** PROBLEM DESCRIPTION **
Check each line below for the word "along". How many have it? Answer with the number only.

::::

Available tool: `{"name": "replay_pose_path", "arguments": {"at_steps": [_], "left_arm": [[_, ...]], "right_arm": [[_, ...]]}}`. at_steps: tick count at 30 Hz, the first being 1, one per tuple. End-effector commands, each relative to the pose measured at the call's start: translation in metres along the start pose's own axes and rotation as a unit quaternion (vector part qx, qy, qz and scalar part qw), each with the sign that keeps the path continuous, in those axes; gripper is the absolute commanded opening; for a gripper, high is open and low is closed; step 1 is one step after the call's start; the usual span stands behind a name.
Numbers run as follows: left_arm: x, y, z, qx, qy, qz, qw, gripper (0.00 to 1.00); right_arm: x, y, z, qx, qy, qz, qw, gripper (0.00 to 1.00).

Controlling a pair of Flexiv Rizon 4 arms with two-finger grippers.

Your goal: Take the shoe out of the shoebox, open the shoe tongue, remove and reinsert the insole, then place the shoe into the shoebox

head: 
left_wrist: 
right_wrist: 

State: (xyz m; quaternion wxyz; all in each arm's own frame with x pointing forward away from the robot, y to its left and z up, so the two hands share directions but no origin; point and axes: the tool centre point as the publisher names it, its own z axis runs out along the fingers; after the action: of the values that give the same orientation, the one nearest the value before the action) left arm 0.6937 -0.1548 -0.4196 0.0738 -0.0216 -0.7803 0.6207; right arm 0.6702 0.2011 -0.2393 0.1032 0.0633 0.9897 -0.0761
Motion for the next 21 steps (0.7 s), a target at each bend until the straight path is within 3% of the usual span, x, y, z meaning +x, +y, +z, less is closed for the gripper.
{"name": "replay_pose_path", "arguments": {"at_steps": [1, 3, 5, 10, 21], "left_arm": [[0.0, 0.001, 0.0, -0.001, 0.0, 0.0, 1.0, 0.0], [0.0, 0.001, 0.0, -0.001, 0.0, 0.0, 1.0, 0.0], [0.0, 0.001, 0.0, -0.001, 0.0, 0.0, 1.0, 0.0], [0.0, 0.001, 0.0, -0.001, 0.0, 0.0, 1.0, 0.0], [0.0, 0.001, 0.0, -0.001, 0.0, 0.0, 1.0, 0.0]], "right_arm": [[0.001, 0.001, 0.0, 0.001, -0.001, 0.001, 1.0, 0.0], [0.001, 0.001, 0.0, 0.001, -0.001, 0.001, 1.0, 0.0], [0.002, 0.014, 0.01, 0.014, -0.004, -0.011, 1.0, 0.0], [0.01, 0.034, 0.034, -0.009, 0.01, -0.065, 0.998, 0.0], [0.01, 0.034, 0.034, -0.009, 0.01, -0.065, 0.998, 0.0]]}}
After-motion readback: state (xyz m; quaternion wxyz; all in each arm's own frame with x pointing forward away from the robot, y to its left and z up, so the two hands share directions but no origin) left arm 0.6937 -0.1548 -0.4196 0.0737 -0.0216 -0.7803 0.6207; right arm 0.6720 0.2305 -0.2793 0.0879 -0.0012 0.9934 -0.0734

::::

** EXERCISE RESPONSE **
2